Een ander belangrijk punt is dat servernaamvergelijking hoofdlettergevoelig is in Windows 11 versie 21H2 (buildnummer 22000). De overeenkomende servernaam is aangepast om niet hoofdlettergevoelig te zijn in Windows 11 versie 22H2 (buildnummer 22621). Als u servernaamvalidatie gebruikt, moet u ervoor zorgen dat de naam die is opgegeven in het profiel exact overeenkomt met de servernaam of een upgrade uitvoert naar Windows 11 versie 22H2 of hoger.

Wildcard-certificaten

In Windows 11 worden servercertificaten die een jokerteken (*) in het certificaat Common Name (CN) bevatten, niet meer onmiddellijk geweigerd. Het wordt echter aanbevolen dat de DNS-naam in het extensieveld Onderwerp alternatieve naam (SubjectAltName/SAN) wordt gebruikt, omdat Windows de CN-onderdelen negeert bij het controleren op een DNS-overeenkomst als de SAN een DNS-naamkeuze bevat.
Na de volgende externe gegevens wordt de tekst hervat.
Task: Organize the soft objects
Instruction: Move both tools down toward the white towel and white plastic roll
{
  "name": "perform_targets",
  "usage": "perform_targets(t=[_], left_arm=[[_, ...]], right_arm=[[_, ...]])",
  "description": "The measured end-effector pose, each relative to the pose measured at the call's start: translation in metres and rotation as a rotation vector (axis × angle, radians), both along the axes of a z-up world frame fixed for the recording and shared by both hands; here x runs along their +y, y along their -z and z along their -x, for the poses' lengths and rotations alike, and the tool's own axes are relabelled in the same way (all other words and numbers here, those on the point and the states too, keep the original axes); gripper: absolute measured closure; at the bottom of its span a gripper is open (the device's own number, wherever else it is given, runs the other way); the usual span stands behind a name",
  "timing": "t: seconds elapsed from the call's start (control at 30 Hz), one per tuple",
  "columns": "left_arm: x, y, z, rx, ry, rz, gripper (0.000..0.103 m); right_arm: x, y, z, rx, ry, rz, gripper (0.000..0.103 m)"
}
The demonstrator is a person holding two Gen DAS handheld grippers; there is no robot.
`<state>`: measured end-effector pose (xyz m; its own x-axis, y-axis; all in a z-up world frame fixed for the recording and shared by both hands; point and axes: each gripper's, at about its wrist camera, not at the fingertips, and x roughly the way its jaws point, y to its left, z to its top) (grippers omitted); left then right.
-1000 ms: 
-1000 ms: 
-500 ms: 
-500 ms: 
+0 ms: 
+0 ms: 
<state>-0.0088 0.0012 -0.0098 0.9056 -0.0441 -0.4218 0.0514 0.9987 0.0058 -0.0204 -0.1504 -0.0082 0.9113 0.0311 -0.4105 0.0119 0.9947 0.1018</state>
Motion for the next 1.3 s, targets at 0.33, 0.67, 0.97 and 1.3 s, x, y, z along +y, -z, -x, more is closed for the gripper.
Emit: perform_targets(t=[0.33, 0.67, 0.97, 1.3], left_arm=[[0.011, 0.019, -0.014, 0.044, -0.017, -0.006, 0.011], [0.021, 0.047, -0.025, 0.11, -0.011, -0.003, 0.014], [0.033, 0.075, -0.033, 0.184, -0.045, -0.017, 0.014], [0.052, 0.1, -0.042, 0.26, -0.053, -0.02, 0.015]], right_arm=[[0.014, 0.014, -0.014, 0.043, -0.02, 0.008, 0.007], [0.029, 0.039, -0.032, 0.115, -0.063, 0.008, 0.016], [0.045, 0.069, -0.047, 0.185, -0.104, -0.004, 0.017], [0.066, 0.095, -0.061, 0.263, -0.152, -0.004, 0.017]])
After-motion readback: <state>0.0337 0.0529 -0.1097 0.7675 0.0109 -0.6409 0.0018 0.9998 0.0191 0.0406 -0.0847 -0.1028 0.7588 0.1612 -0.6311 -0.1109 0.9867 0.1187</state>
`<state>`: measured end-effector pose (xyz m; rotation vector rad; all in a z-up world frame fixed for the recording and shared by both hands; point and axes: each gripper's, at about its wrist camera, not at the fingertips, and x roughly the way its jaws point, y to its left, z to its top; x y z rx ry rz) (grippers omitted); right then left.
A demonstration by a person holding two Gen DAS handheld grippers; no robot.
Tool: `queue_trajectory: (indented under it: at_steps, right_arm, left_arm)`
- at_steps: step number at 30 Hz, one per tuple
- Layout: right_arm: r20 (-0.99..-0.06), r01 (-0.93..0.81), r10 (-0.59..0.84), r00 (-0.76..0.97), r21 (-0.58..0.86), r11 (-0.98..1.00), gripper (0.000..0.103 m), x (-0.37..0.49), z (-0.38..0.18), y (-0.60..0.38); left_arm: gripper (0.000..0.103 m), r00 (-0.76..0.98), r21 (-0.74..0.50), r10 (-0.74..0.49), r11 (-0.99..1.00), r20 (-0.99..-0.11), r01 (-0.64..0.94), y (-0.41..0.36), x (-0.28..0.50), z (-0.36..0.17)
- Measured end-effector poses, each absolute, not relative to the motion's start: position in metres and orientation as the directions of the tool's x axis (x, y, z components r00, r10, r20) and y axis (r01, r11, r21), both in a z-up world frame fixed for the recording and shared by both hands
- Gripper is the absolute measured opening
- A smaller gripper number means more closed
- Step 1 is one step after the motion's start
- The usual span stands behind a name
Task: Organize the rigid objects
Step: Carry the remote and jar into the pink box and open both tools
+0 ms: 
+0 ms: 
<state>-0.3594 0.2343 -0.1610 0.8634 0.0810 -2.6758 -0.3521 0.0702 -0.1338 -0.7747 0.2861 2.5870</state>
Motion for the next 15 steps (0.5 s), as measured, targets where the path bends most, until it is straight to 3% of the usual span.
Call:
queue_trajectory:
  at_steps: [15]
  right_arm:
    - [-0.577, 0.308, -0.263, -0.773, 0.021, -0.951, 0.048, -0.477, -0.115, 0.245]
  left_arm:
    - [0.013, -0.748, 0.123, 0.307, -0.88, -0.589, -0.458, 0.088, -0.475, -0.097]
De DNS-naam SubjectAltName ondersteunt een jokerteken in Windows 11, zoals in eerdere versies van Windows.

WPA3-Enterprise Beleid voor uitschakelen van vertrouwen (TOD)

WPA3-Enterprise vereist dat het apparaat het servercertificaat vertrouwt. Als servervalidatie mislukt, wordt Windows niet ingevoerd in fase 2 van de EAP-uitwisseling. Als het servercertificaat niet wordt vertrouwd, wordt de gebruiker gevraagd het servercertificaat te accepteren. Dit gedrag wordt User Override of Server Certificate (UOSC) genoemd. Als u UOSC wilt uitschakelen voor computers zonder een vooraf geconfigureerd profiel, is het mogelijk om tod-beleid ( Trust Override Disable ) in te stellen op het servercertificaat.

De TOD-beleidsregels worden aangegeven in de extensie Certificaatbeleid van het servercertificaat door een specifieke OID op te geven. De volgende beleidsregels worden ondersteund:

• TOD-STRICT: Als het servercertificaat niet wordt vertrouwd, wordt de gebruiker niet gevraagd het servercertificaat te accepteren. De verificatie mislukt. Dit beleid heeft de OID 1.3.6.1.4.1.40808.1.3.1.
• TOD-TOFU (Vertrouwen bij eerste gebruik): als het servercertificaat niet wordt vertrouwd, wordt de gebruiker gevraagd het servercertificaat alleen te accepteren bij de eerste verbinding. Als de gebruiker het servercertificaat accepteert, wordt het servercertificaat toegevoegd aan het profiel en wordt de verificatie voortgezet. Voor volgende verbindingen moet het servercertificaat echter worden vertrouwd en zal er niet opnieuw om gevraagd worden. Dit beleid heeft de OID 1.3.6.1.4.1.40808.1.3.2.

TLS 1.3

Windows 11 heeft TLS 1.3 standaard systeemwijd ingeschakeld, en terwijl EAP-TLS TLS 1.3 gebruikte, bleven PEAP en EAP-TTLS TLS 1.2 gebruiken. Windows 11 versie 22H2 (buildnummer 22621) heeft deze methoden bijgewerkt om TLS 1.3 standaard te gebruiken.

Bekende problemen met TLS 1.3 en Windows 11

• NPS biedt momenteel geen ondersteuning voor TLS 1.3.
• Sommige oudere versies van RADIUS-servers van derden kunnen tls 1.3-ondersteuning onjuist adverteren. Als u problemen ondervindt met het verifiëren van EAP-TLS met TLS 1.3 met Windows 11 22H2, controleert u of de RADIUS-server is bijgewerkt en of TLS 1.3 is uitgeschakeld.
• Sessie hervatten wordt momenteel niet ondersteund. Windows-clients voeren altijd een volledige verificatie uit.